## Task objective
In the listing below, find the line holding "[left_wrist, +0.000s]" and the line holding "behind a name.". Write out those two lines and all lines between, exactly, and nothing more.

*** Opening Data for this task ***

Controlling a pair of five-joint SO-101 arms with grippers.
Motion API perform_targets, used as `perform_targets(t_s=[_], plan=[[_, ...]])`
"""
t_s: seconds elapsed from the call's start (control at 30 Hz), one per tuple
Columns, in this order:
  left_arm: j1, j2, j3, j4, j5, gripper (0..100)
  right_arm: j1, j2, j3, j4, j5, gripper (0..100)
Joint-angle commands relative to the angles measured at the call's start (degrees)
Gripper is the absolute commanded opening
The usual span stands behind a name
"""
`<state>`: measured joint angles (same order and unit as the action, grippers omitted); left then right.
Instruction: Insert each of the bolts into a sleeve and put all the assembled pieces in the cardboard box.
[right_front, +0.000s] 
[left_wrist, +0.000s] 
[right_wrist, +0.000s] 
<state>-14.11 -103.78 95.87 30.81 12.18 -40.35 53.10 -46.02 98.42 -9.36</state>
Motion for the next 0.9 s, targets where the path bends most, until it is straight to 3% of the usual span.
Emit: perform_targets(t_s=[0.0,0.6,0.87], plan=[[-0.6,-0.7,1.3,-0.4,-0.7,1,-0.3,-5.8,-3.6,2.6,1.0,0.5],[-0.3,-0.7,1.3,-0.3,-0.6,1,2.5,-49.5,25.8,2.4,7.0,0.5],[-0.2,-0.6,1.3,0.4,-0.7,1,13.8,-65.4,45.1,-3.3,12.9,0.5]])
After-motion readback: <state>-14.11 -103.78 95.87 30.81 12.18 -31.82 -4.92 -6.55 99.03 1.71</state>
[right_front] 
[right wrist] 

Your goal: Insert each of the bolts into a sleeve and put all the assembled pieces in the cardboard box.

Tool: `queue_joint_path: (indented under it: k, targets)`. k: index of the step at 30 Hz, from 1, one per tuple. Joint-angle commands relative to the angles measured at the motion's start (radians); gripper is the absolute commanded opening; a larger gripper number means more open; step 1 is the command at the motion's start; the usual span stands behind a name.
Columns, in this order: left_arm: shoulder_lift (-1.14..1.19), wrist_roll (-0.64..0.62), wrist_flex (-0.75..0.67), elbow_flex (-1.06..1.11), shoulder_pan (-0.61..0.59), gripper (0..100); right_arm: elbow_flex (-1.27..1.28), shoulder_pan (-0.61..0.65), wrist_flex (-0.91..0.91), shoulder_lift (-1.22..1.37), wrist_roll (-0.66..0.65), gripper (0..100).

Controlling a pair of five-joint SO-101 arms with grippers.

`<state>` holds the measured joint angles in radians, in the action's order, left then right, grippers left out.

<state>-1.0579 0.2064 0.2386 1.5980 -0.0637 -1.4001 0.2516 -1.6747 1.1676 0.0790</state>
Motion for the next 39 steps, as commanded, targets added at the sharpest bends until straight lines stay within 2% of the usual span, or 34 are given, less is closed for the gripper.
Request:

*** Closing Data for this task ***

## Your response
[left_wrist, +0.000s] 
[right_wrist, +0.000s] 
<state>-14.11 -103.78 95.87 30.81 12.18 -40.35 53.10 -46.02 98.42 -9.36</state>
Motion for the next 0.9 s, targets where the path bends most, until it is straight to 3% of the usual span.
Emit: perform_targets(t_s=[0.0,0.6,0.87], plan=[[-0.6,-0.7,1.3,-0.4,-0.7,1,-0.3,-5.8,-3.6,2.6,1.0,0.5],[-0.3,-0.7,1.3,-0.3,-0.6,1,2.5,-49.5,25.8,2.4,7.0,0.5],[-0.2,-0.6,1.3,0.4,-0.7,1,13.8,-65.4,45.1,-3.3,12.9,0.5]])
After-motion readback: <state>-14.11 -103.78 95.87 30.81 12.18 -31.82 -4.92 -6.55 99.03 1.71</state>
[right_front] 
[right wrist] 

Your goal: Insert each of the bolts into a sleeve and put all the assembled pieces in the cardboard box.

Tool: `queue_joint_path: (indented under it: k, targets)`. k: index of the step at 30 Hz, from 1, one per tuple. Joint-angle commands relative to the angles measured at the motion's start (radians); gripper is the absolute commanded opening; a larger gripper number means more open; step 1 is the command at the motion's start; the usual span stands behind a name.

Nothing else is required to complete this exercise.